Wo kann die globale Zusammenarbeit zum Erhalt des Wohlstands, der Freiheit und des Friedens anfangen, wo soll sie hingehen? Am 8. Mai ist die Prägnanz dieser Fragen von besonderer Relevanz. Um sie zu beantworten, muss man die Bedeutung der US-chinesischen Beziehung für die gegenwärtige Zeit erörtern. Kaum etwas ist für die Zukunft des Planeten wichtiger. Deutschlands weitere Zusammenarbeit mit den Vereinigten Staaten hängt signifikant von den Beziehungen dieser beiden Giganten ab.

Viele Kommentatoren und Außenpolitiker sehen in der mangelnden Zusammenarbeit der zwei Weltriesen das Bedauernswerteste an dieser Krise. Peking und Washington schieben sich den schwarzen Peter hin und her. Dies scheint ihnen wichtiger zu sein, als die gemeinsame Vorbereitung auf die katastrophalen wirtschaftlichen Konsequenzen der Pandemie und als die Gefahr einer Eskalation ihrer geostrategischen Konflikte, vor allem auf einem von politischen Erdbeben erschütterten euroasiatischen Kontinent samt dem Nahen Osten und dem enormen Afrika.

Atomkrieg vermeiden
Doch bevor man über Zusammenarbeit sprechen kann, muss man über die Gefahr und die Konsequenzen einer weiteren Eskalation der gegenwärtigen Konflikte zwischen China und USA sprechen. Zu Beginn sollte in Erinnerung gerufen werden, dass das wichtigste bei den Beziehungen zwischen USA und China, auch bei der Zusammenarbeit, die Vermeidung des Atomkriegs ist, und nicht nur zwischen einander, sondern auch zwischen den anderen sieben Atommächten dieser Welt. Vier von denen sind Nachbarn Chinas (Indien, Pakistan, Russland, Nordkorea). Dazu kommen Frankreich, Großbritannien und Israel.

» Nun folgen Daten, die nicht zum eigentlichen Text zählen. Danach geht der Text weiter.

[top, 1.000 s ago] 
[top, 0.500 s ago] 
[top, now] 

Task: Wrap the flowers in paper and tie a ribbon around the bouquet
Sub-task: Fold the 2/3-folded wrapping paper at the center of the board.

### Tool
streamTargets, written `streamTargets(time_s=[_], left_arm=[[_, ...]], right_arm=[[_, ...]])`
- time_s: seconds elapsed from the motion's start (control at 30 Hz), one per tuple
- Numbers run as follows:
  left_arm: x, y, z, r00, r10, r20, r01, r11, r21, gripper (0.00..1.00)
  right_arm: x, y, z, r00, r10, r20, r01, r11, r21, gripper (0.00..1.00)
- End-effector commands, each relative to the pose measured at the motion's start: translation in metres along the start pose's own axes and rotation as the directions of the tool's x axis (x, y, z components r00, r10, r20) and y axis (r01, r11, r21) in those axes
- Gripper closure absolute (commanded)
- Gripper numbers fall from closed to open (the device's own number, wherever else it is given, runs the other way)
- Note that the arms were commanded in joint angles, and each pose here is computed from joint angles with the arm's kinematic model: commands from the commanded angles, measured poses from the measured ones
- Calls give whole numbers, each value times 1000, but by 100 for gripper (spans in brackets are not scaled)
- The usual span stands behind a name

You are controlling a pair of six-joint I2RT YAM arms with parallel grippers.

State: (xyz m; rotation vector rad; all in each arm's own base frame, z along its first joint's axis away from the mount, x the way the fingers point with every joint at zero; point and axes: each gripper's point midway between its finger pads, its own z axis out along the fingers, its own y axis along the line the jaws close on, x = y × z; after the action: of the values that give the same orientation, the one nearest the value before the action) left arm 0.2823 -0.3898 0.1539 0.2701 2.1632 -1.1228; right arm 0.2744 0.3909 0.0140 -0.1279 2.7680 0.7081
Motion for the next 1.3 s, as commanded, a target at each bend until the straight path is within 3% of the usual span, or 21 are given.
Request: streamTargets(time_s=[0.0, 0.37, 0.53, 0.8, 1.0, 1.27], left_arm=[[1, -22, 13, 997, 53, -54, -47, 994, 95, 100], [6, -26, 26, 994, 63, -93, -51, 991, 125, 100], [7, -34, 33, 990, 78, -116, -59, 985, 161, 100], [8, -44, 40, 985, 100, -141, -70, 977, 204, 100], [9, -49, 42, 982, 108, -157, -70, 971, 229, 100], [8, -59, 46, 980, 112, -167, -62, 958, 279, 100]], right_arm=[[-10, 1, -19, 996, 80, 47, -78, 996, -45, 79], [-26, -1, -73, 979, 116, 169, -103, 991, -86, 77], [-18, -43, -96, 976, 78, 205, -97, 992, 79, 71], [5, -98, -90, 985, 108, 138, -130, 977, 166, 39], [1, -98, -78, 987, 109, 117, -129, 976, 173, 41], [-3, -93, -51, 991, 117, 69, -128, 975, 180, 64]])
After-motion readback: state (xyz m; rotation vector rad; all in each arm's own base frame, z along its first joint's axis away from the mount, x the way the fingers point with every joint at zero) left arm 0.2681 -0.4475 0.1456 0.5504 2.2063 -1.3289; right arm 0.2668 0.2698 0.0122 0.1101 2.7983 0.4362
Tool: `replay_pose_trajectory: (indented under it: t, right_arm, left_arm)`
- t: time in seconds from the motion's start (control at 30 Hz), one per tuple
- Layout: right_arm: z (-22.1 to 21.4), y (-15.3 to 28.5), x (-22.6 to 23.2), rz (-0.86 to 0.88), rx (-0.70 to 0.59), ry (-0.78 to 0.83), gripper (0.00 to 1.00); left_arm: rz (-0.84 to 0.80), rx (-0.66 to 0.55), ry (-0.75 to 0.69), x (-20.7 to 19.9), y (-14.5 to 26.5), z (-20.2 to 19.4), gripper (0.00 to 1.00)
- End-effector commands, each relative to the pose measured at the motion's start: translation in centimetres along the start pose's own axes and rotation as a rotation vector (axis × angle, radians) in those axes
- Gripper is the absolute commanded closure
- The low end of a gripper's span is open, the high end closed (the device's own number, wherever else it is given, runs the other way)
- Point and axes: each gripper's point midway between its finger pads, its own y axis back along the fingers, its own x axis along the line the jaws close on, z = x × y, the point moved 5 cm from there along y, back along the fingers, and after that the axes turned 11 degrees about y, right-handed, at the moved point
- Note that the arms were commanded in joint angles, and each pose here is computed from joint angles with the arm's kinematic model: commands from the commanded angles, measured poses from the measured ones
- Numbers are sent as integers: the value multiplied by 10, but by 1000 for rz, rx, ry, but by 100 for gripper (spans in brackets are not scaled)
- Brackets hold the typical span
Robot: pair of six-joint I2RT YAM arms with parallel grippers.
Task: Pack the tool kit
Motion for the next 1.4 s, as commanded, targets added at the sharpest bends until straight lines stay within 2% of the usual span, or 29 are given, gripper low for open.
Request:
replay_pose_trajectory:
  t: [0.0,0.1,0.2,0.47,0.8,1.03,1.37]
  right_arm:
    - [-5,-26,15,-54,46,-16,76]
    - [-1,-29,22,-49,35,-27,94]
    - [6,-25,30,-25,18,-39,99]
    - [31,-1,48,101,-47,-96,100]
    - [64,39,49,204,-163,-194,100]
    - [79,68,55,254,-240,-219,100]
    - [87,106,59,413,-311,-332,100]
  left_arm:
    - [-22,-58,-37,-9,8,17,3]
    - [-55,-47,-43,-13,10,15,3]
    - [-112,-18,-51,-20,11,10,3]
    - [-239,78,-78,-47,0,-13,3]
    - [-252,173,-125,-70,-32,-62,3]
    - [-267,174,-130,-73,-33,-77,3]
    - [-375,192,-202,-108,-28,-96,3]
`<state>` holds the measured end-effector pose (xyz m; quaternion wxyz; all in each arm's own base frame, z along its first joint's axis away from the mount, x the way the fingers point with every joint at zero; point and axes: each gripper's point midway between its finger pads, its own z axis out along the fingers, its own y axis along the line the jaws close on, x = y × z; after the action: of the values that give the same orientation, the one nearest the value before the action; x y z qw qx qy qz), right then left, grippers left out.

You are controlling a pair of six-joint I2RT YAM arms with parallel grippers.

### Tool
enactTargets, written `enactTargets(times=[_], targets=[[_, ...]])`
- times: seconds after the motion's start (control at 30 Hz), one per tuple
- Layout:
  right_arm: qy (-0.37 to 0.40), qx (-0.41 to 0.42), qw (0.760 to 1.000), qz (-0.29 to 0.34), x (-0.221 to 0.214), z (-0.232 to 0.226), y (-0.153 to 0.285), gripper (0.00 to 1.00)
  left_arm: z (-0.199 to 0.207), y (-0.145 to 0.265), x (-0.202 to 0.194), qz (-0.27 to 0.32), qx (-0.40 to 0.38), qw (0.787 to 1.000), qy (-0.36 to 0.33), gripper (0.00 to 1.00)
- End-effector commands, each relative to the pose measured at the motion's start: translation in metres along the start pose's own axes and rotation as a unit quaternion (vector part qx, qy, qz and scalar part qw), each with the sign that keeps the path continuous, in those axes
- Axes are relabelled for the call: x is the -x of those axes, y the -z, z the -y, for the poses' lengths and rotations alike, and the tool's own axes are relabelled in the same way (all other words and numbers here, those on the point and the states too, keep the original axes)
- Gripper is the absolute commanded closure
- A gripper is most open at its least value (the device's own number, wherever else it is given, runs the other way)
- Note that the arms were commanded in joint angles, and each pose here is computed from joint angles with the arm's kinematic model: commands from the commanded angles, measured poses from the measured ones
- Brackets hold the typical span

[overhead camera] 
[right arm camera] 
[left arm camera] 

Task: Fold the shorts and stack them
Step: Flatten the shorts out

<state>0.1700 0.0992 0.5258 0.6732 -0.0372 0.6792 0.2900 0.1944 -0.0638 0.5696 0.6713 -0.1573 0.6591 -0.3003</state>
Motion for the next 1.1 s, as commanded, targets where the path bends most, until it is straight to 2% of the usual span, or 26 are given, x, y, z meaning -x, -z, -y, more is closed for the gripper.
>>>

Die Gefahr ist klein, aber die Konsequenzen sind groß. Der atomare Frieden ist nicht alles, aber ohne atomaren Frieden ist alles nichts, pflegte Willy Brand zu sagen. Die Atommächte mögen ja alle die Gefahr reduzieren wollen — ohne aber selbst Einfluss aufzugeben. Keiner will bei der gemeinsamen Vertrauensbildung mehr als der andere riskieren, was auch erklärt, warum die Transparenz der atomaren Absichten und Kapazitäten in den Jahrzehnten stark zurückgegangen ist. In der Krise, der Pandemie, in der man nicht weiß, wie die eigene Sicherheit bedroht werden könnte, ist es noch schwieriger, Fehlperzeptionen zu meiden und eine Stabilität zu erlangen, in der keiner auf den Gedanken kommt, die Raketen fliegen zu lassen, bevor der andere es tut.

Konkurrenz ohne Eskalation
Konfliktpotenzial identifizieren und reduzieren, Transparenz und Zurechenbarkeit praktizieren — hier ist die Zusammenarbeit zwischen USA und China von existenzieller Bedeutung. Der atomare Frieden muss gewährleistet werden. Doch die Konkurrenz der beiden Systeme, in ihrer Staatsform und in ihrer Vorstellung der künftigen Weltordnung, geht weiter.

Viele reden von der Pandemie als einer Beschleunigung der Geschichte, also der gegenwärtigen Trends — ob in Richtung Konflikt oder Kooperation. Auf jeden Fall stellt diese Krise eine Prüfung für alle Regierungen der Welt dar. Selbst in der Zusammenarbeit stehen die Regierungen in Konkurrenz zu einander.

Bei den USA, mit ihren noch übrig gebliebenen Freunden, und China mit seinen neugewonnenen Freunden trifft dies besonders zu. Ein Wettbewerb der Systeme steht vor, in dem die Art der Anpassung und die Agilität der Reaktion, die Verhältnisse zwischen Reichtum und Armut, zwischen Macht und Ohnmacht neu aufgestellt werden, die Möglichkeiten, andere zu beeinflussen, auch. So einen Prüfstand gab es schon lange nicht mehr.

Niemand hat ein größeres Interesse am Ausgang dieser Prüfung der Systeme als die Länder, die als die größten Gewinner der letzten 75 Jahre Frieden hervorgegangen sind: Japan und Deutschland.